## Source material
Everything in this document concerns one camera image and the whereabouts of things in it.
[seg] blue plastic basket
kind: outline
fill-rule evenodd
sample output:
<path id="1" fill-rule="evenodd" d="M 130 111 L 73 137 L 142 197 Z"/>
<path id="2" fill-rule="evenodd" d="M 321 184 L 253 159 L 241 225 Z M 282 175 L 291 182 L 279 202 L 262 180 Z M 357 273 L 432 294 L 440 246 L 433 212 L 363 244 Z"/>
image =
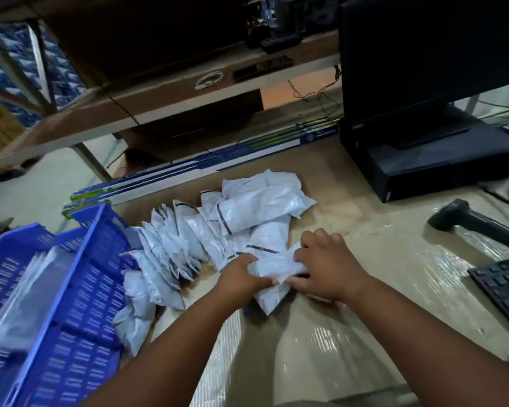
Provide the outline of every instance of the blue plastic basket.
<path id="1" fill-rule="evenodd" d="M 76 253 L 32 350 L 0 351 L 2 406 L 75 406 L 118 368 L 112 320 L 124 306 L 121 272 L 137 268 L 119 257 L 130 249 L 126 224 L 108 204 L 72 216 L 82 226 L 56 236 L 32 224 L 0 238 L 0 307 L 36 252 L 60 245 Z"/>

## What the task requires
Across the data shown above, how many lines carry the string "image"? Reply with the figure by itself.

## Answer below
2